Dopo ben 33 anni potrebbe esserci una clamorosa svolta nell’inchiesta sul Mostro di Firenze. I carabinieri del Ros hanno estratto un proiettile rimasto dal 1985 in un cuscino trovato nella tenda da campeggio di Nadine Mauriot e Jean Michel Kraveichvili. Si tratta della coppia di giovani francesi, ultime vittime del mostro.
Il proiettile è stato ritrovato nel corso dei rilievi voluti dalla Procura di Firenze nell’inchiesta, coordinata dal pm Luca Turco, che vede indagati l’ex legionario Giampiero Vigilanti, 88 anni, insieme al medico Francesco Caccamo, 87 enne. Si tratterebbe di un colpo andato a vuoto o che avrebbe sfiorato i corpi di Nadine e Jean Michel. Gli inquirenti attendono adesso le perizie balistiche. Esperti al lavoro anche per evidenziare eventuali tracce organiche sull’ogiva tali da consentire un esame del Dna.

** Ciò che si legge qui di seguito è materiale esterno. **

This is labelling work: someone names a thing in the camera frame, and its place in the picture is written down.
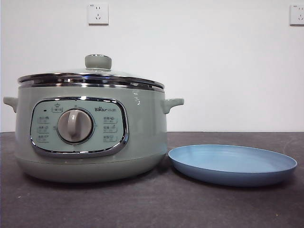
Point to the glass lid with green knob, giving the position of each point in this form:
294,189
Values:
98,62

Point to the pale green electric steamer pot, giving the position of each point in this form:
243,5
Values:
142,133

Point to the blue round plate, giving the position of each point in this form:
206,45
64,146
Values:
232,175

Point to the white wall socket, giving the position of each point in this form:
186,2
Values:
98,14
297,14

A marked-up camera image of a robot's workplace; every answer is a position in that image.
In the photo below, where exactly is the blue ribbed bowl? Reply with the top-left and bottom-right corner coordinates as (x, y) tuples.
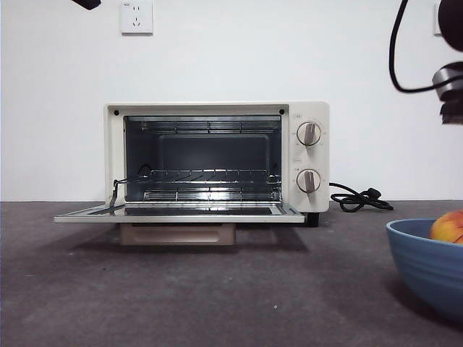
(385, 218), (463, 325)

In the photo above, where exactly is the red yellow apple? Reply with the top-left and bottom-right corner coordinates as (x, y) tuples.
(429, 211), (463, 244)

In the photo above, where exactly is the cream oven timer knob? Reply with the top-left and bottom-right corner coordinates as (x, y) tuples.
(296, 168), (322, 194)

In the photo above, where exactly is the cream oven temperature knob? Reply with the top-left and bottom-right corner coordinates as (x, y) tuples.
(296, 121), (323, 147)

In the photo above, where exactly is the cream Toshiba toaster oven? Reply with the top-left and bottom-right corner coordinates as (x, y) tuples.
(103, 100), (331, 228)

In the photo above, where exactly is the black oven power cable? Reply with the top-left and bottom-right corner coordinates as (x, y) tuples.
(328, 181), (394, 213)

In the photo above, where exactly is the white wall socket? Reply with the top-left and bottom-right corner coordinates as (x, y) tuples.
(120, 0), (154, 36)
(433, 3), (444, 36)

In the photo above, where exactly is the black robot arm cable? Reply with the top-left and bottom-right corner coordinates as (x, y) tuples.
(388, 0), (441, 93)

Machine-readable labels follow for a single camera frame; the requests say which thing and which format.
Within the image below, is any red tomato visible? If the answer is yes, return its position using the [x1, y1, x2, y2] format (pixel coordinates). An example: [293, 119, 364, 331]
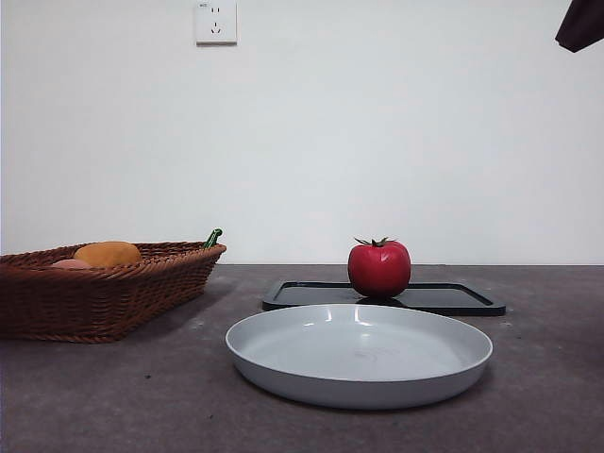
[347, 236, 412, 299]

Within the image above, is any dark rectangular tray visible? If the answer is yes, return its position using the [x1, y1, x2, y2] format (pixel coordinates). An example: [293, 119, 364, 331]
[261, 279, 507, 317]

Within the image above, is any white round plate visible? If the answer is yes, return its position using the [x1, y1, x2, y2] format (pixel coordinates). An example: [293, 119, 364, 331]
[225, 303, 495, 411]

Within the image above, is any brown wicker basket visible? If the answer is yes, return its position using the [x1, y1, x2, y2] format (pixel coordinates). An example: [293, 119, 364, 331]
[0, 241, 227, 344]

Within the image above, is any pinkish brown egg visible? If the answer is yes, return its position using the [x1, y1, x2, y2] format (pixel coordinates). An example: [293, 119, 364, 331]
[49, 258, 95, 271]

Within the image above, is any white wall socket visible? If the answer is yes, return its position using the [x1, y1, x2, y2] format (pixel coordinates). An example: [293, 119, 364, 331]
[195, 0, 239, 46]

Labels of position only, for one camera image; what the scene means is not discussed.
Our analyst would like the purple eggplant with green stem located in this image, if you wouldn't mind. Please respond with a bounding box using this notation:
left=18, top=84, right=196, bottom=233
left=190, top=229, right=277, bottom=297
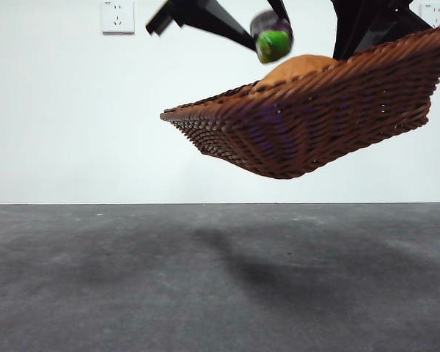
left=249, top=10, right=295, bottom=65

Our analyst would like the tan brown potato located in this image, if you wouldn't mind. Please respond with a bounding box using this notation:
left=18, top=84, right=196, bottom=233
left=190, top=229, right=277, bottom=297
left=254, top=54, right=338, bottom=92

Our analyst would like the brown woven wicker basket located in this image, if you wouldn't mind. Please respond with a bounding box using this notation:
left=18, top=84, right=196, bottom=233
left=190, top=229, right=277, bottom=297
left=159, top=24, right=440, bottom=180

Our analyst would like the white wall socket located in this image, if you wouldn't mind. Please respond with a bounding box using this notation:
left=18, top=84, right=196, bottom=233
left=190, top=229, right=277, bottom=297
left=419, top=1, right=440, bottom=29
left=101, top=0, right=136, bottom=36

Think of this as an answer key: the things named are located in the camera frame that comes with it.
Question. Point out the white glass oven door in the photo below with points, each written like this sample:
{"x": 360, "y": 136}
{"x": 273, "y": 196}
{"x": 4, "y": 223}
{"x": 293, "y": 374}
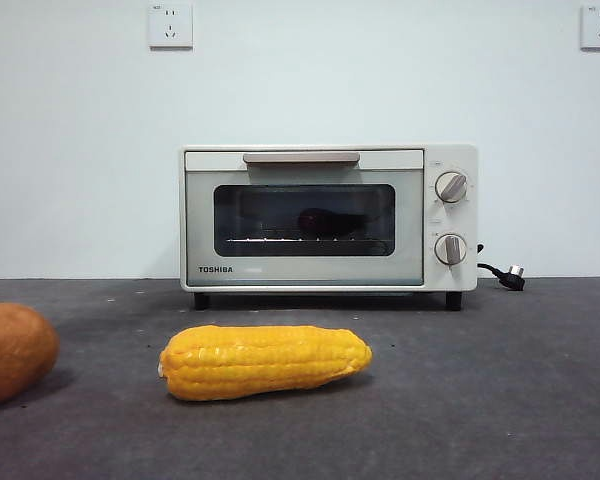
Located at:
{"x": 300, "y": 272}

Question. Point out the purple eggplant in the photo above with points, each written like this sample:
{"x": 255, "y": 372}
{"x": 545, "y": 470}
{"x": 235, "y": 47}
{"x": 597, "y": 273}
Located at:
{"x": 330, "y": 222}

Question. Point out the beige round oven knob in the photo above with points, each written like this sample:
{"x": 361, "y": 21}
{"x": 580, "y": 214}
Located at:
{"x": 452, "y": 187}
{"x": 451, "y": 249}

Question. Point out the white toaster oven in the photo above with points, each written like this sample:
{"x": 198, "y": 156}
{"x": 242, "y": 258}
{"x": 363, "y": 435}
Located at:
{"x": 452, "y": 280}

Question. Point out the yellow corn cob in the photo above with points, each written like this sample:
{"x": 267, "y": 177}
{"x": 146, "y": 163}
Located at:
{"x": 265, "y": 362}

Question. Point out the orange-brown sweet potato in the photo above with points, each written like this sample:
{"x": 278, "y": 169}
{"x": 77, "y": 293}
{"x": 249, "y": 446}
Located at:
{"x": 10, "y": 350}

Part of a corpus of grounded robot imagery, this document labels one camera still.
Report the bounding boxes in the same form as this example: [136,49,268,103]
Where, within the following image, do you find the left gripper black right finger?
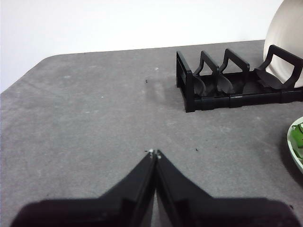
[155,149,299,227]

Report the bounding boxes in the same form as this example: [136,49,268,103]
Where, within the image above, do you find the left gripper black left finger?
[9,151,156,227]

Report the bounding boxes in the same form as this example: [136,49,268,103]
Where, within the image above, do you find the pale green plate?
[286,116,303,175]

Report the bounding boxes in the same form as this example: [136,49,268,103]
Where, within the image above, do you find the black plate rack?
[176,44,303,113]

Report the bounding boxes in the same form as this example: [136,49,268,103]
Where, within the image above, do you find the cream white plate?
[263,0,303,89]

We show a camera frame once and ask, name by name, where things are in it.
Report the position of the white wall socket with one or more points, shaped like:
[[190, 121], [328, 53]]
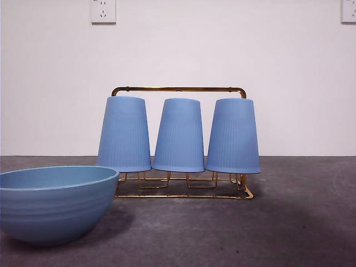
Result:
[[349, 11], [103, 12]]

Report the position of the blue ceramic bowl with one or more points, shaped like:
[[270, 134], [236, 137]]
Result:
[[55, 205]]

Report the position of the blue ribbed cup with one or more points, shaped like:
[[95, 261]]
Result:
[[233, 136], [123, 133], [179, 136]]

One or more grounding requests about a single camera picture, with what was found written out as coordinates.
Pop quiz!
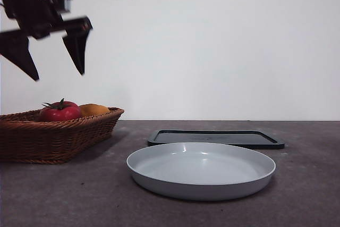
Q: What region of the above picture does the red tomato with green stem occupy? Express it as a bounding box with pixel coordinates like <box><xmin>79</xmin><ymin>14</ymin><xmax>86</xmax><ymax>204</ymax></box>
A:
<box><xmin>39</xmin><ymin>98</ymin><xmax>82</xmax><ymax>122</ymax></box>

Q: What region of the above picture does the orange bread roll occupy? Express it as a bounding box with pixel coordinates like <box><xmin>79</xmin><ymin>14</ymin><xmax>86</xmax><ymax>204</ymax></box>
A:
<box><xmin>79</xmin><ymin>104</ymin><xmax>111</xmax><ymax>117</ymax></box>

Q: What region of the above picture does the brown wicker basket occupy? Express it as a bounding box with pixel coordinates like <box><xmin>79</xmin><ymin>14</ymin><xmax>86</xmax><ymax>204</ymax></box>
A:
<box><xmin>0</xmin><ymin>107</ymin><xmax>125</xmax><ymax>165</ymax></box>

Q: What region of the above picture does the grey round plate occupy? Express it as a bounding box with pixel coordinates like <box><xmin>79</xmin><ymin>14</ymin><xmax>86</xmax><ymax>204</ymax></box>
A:
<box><xmin>126</xmin><ymin>141</ymin><xmax>276</xmax><ymax>201</ymax></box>

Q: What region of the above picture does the black rectangular tray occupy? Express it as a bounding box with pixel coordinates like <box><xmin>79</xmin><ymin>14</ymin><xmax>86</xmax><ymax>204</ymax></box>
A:
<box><xmin>147</xmin><ymin>129</ymin><xmax>285</xmax><ymax>150</ymax></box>

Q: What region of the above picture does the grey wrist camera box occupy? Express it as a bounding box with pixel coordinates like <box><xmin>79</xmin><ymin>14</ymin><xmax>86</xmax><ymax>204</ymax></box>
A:
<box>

Per gli ultimi quattro duplici delitti seriali avvenuti nel Fiorentino vennero condannati, come complici di Pietro Pacciani, Mario Vanni e Giancarlo Lotti, i cosiddetti compagni di merende, entrambi deceduti. Pacciani, condannato in primo grado a più ergastoli per 7 degli 8 duplici omicidi e successivamente assolto in appello, è morto prima di essere sottoposto a un nuovo processo di appello. Quest’ultimo da celebrarsi a seguito dell’annullamento nel 1996 della sentenza di assoluzione da parte della Cassazione.
“Non meno di quattro o cinque anni fa sostenni che mancava un proiettile sulla scena del crimine e che poteva essere nel cuscino della tenda della coppia delle vittime“. E’ quello che dichiara Edoardo Franchi ai microfoni di Radio Rai. Franchi è il medico legale consulente dell’avvocato Viero Adriani, difensore delle vittime francesi. “Feci una ricostruzione a posteriori sulla base dei reperti autoptici, facendo un rilievo sul posto, esaminando le fotografie e i verbali di sopralluogo delle forze dell’ordine – racconta -. Incrociando questi elementi e ricreando una scena virtuale del delitto arrivai alla ricostruzione che mancava un proiettile e poteva essere nel cuscino all’interno della tenda. All’epoca l’avvocato Adriani chiese di poter accedere alla tenda – che era archiviata nell’istituto di medicina legale di Firenze – e fece un’istanza alla Procura per poter visionare questo materiale e cercare il proiettile, ma ebbe risposta negativa”.
Un racconto dell’orrore quello di Natalino Mele, figlio di Barbara Locci, la donna uccisa insieme all’amante Antonio Lo Bianco la sera del 21 agosto del 1968. All’epoca dell’omicidio aveva soltanto 6 anni. Natalino dormiva sul sedile posteriore della macchina quando qualcuno sparò e uccise con una calibro 22 la madre e l’amante. Il primo di una lunga serie di omicidi che oggi vengono attribuiti tutti al cosiddetto mostro di Firenze. Gli anni da quell’orrendo delitto sono passati, ma Natalino Mele, intervistato da Quarto Grado, ha rivelato di non aver scordato nulla di quella tragica sera.
“Mi svegliai per dei rumori forti… poi, vedendo che mia madre era con la testa così, la chiamavo non mi rispondeva, poi vedevo il sangue e… cominciai a piangere… dalla macchina uscii e in lontananza vidi una lucina di una casa. Io mi ritrovai davanti a questa casa qui e chiesi aiuto, cominciai dire che avevano ucciso mia madre. Le uniche parole che dicevo erano ‘hanno ucciso mia madre’, nel senso ‘tenetemi con voi non mi abbandonate’”. Per il delitto fu condannato inizialmente il padre di Natalino, il quale confessò di aver ucciso la moglie per averla scoperta durante il tradimento. L’uomo si fece ben 15 anni di carcere. In seguito si comprese che ad uccidere i due amanti era la stessa persona dei successivi delitti delle coppiette.
Natalino Mele ha raccontato gli interrogatori a cui fu sottoposto, rivelando le intimidazioni violente che i Carabinieri fecero nei suoi confronti cercando di farlo parlare. Purtroppo però, come lui stesso continua a dichiarare, non ha visto chi ha sparato i colpi, aggiungendo inoltre: “Ho sempre il solito incubo che mi sveglio e vedo mia madre morta. Quello è un incubo che ho avuto per anni quasi tutte le notti“.